The Escape to Germany with Clare Harvey
The Escape tells of life on both sides of the Berlin Wall
The Escape is a historical fiction set in both 1945 and 1989. The setting is Germany – two very different Germanys of course as the first is during the war and the second as the Cold War was coming to an end.
A unique location. One, which today, author, Clare Harvey has kindly agreed to take us around..
The Escape is a two-timeline story, set in Germany in 1945 as WW2 ends and the so-called iron curtain falls, and in 1989 as the Berlin Wall is broached and the iron curtain begins to rise. It’s about two women who share a history and a secret – and I can’t give away too much more, except to say that the stepping off point for the wartime plotline was a real life story of a young German woman who fell in love with an escaping British prisoner of war in January 1945.
One of the first things I did when I began the writing process was to research the reality behind the inspirational memoir that sparked my initial idea. I flew from Luton to Wroclaw in Poland (called Breslau when it was part of Germany during WW2), a beautiful old city with a rich history. I then drove south of the city to find the village of Łosiów (Lossen). As I travelled through the winter-bare Silesian plains I tried to imagine what it would have been like for refugees trudging up the road, fleeing the incoming Red Army, or later, clogged with T34 tanks and Russian troops advancing westwards to Berlin.
Łosiów is a tiny village, much of which was destroyed in the 1945 Allied liberation. However the village’s old schloss and the Catholic church do still exist, and look much the same as they would have done in WW2. What’s wonderful about actually visiting a place is all the sensory detail you get. My feet slipped on icy puddles, and the freezing air sliced down my throat. As I walked off the path my shoes caught momentarily on the icy crust, before sinking into powdery snow beneath. When I looked up I saw green mistletoe orbs dangling from naked silver birch branches. I was only in Łosiów for an hour or so to kick-start my research process. But every moment of that short visit makes its way somewhere into the opening chapters ofThe Escape, and I’d like to feel that my freezing foray helps give an authentic feel to a wartime winter love story.
A few months later I flew to Berlin (an ‘optical research’ trip thinly disguised as a holiday for my long-suffering family) to find out more about what the city would have been like when the Berlin Wall still stood, and Germany was a divided nation. The heroine of the 1989 timeline is a photography student who visits Berlin to capture the moment when the Wall is broached.
The GDR museum gave a fascinating insight into real life in East Germany. And within the city, parts of the Wall have been preserved. Key locations, like Checkpoint Charlie, turned into museums and tourist attractions.

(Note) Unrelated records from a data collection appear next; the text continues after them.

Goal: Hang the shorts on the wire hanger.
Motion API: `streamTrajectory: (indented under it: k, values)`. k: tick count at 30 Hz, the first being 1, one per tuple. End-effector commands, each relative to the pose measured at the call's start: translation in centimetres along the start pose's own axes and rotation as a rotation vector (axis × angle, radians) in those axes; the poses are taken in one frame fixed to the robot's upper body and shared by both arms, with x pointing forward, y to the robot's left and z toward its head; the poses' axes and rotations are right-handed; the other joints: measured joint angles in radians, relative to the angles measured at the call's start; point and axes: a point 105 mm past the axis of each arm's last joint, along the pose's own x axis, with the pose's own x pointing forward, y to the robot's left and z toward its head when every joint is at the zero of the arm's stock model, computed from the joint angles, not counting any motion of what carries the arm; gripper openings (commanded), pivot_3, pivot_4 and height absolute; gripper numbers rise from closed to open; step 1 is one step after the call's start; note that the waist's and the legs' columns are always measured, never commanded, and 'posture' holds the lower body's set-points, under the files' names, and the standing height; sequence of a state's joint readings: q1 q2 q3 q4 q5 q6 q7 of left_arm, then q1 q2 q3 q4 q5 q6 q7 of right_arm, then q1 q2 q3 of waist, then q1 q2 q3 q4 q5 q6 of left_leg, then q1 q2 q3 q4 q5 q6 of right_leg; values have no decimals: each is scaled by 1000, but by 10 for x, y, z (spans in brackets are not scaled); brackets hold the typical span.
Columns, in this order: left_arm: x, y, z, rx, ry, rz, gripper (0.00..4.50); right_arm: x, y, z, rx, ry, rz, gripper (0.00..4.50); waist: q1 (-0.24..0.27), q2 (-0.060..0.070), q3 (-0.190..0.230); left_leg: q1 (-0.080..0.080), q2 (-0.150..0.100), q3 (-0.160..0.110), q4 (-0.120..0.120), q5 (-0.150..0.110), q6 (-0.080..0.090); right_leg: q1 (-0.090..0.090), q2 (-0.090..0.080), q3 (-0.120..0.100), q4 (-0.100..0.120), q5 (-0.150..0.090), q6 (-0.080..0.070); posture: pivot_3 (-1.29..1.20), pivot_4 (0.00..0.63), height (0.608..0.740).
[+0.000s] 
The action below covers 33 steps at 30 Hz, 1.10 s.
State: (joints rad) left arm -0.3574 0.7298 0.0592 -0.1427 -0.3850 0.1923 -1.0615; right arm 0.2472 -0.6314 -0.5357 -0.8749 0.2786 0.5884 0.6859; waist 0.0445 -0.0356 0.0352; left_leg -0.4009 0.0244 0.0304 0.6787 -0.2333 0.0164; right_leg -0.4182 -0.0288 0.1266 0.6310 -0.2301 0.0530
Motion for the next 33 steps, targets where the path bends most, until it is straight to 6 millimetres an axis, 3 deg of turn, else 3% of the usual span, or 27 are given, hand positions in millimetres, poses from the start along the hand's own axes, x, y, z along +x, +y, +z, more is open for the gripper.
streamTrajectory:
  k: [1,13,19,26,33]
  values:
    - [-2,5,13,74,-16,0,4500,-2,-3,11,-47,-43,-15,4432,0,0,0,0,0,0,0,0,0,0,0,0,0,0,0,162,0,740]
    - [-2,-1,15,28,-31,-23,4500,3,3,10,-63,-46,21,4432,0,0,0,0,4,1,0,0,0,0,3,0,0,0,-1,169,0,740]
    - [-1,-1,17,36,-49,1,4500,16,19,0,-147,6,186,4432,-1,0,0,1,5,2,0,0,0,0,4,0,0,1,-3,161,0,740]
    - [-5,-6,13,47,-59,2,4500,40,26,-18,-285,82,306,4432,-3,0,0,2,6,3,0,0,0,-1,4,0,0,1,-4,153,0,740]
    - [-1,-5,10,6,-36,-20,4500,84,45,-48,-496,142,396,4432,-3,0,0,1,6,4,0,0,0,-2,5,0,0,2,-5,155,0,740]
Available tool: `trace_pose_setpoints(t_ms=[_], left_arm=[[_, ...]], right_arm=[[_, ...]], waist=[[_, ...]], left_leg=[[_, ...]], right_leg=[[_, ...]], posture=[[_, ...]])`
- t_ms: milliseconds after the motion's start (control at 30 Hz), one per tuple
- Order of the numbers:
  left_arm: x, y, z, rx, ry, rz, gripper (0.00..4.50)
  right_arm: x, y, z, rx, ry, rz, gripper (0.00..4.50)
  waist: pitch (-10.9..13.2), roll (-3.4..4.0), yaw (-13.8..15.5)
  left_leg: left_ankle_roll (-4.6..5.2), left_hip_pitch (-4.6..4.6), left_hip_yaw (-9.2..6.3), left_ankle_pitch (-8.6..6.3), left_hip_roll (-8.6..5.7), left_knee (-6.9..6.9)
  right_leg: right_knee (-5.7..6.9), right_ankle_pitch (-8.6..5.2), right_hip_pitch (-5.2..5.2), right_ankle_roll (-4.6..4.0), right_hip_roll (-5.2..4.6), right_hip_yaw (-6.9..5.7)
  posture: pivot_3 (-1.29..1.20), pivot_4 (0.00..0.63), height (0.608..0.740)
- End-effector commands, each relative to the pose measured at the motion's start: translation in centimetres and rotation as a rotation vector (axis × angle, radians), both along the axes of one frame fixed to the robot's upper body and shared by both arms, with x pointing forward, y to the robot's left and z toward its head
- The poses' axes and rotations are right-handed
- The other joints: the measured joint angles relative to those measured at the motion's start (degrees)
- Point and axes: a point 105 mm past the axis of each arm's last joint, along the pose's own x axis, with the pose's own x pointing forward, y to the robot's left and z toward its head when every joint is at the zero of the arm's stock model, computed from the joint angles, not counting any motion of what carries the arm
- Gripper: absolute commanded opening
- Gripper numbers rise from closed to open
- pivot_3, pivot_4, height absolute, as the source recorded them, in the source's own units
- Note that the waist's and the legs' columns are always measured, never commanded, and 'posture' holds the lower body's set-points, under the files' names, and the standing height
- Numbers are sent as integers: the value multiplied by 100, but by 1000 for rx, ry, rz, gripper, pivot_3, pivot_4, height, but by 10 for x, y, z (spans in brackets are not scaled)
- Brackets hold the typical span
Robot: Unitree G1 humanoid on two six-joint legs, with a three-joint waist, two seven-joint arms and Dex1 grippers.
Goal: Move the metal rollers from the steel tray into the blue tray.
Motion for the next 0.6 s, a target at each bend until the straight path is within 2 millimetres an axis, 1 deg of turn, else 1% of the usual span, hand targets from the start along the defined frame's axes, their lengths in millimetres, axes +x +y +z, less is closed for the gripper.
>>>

Even though 1989 isn’t, strictly speaking, ‘history’ (I was a teenager when the Wall came down and remember seeing it on the news), I found that in order to build my story I had to research the Cold War era with just as much depth as WW2, and the trip to Berlin was invaluable for this.
Discovering all the locations and background details for The Escape was an absolute pleasure, and I hope that people enjoy reading it as much as I enjoyed researching and writing it.
Thank you so much Clare for a wonderful BookTrail and insight into your novel!